▸ **What is required**:
Report back each line of the data that contains the word "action".
START Material shown
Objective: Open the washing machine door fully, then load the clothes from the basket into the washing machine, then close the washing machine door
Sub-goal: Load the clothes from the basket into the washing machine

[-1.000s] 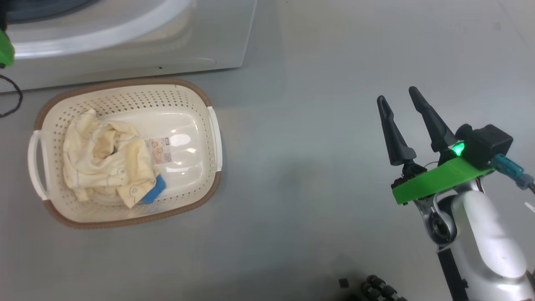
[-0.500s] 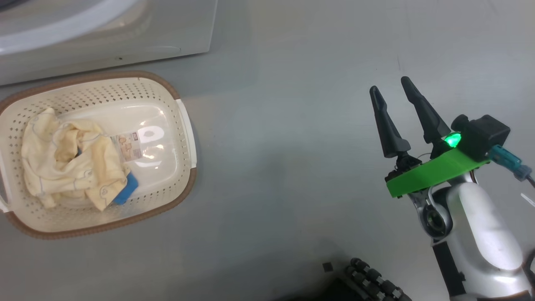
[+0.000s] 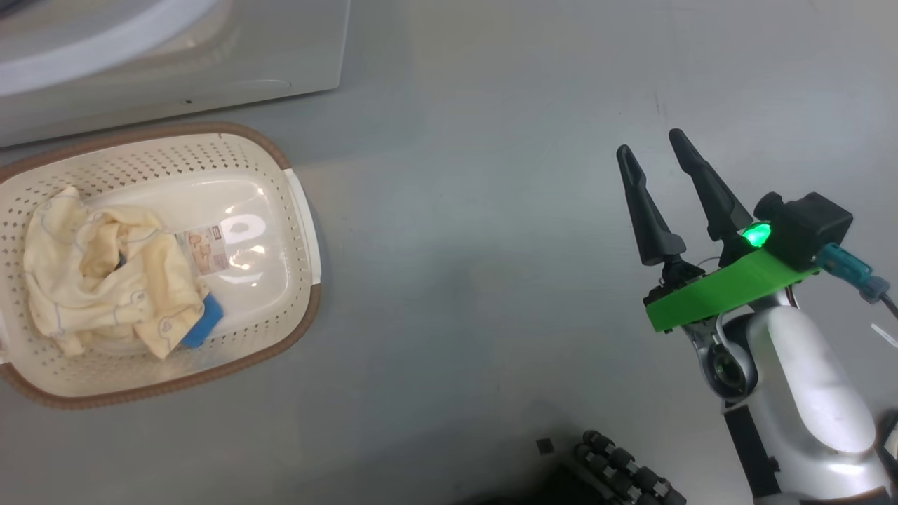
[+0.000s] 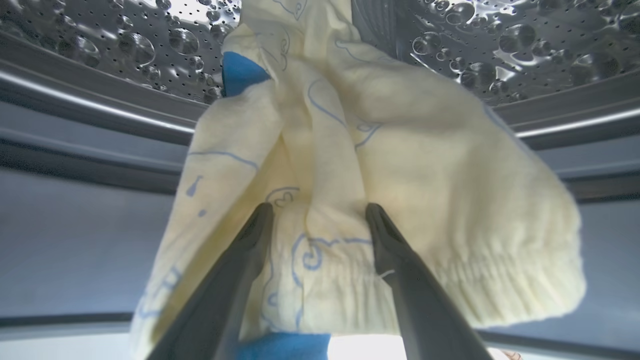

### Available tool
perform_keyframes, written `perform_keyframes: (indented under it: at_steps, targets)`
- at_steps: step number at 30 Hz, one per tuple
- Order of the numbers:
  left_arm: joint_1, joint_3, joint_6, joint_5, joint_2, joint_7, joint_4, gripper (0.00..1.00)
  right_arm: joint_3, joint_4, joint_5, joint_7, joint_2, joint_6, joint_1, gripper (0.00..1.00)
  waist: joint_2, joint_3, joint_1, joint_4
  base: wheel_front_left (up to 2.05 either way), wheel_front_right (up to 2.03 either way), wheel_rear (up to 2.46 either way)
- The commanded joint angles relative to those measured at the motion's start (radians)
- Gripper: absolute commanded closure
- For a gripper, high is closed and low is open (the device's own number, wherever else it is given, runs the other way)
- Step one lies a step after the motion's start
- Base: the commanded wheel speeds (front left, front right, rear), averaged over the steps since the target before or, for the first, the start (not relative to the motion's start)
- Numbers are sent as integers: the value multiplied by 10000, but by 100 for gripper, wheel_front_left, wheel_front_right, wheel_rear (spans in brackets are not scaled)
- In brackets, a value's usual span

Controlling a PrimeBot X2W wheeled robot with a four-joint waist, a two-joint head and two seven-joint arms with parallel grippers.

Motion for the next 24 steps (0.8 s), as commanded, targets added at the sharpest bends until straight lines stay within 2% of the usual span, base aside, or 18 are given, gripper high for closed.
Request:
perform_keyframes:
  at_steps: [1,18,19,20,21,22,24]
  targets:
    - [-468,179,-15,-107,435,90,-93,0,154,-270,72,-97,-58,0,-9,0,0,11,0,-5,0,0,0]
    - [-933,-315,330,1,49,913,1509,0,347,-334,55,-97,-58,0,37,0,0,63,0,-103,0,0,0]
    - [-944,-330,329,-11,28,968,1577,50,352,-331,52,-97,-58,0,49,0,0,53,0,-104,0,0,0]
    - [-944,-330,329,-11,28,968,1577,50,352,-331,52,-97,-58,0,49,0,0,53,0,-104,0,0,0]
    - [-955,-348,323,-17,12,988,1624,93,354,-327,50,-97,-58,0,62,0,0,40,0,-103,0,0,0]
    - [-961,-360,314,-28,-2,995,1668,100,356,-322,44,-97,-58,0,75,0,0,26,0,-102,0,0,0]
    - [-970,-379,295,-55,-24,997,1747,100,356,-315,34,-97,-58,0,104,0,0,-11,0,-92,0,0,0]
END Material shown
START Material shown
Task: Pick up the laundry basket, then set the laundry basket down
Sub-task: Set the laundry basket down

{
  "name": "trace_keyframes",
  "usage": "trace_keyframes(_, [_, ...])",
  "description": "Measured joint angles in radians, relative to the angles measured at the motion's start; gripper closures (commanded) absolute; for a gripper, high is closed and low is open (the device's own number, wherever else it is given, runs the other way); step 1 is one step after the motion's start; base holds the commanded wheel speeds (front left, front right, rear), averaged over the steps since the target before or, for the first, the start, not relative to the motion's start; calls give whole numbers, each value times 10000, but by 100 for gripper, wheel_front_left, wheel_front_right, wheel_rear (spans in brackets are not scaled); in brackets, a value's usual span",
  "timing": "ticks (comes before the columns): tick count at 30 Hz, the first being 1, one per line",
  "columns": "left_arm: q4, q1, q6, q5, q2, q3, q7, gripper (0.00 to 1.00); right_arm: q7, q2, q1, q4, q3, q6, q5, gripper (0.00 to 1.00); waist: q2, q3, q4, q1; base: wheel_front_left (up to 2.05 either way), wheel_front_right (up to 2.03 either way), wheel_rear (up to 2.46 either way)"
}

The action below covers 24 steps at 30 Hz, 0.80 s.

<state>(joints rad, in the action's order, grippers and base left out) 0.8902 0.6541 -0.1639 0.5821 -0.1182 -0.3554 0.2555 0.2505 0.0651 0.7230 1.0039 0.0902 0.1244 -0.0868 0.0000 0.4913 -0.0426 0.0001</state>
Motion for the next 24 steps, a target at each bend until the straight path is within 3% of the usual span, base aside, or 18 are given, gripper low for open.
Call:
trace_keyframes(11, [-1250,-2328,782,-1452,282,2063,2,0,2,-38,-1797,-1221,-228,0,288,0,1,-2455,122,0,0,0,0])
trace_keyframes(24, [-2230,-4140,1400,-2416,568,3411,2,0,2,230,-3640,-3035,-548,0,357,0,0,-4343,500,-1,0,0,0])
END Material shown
▸ **Answer to the problem**:
The action below covers 24 steps at 30 Hz, 0.80 s.
<state>(joints rad, in the action's order, grippers and base left out) 0.8902 0.6541 -0.1639 0.5821 -0.1182 -0.3554 0.2555 0.2505 0.0651 0.7230 1.0039 0.0902 0.1244 -0.0868 0.0000 0.4913 -0.0426 0.0001</state>

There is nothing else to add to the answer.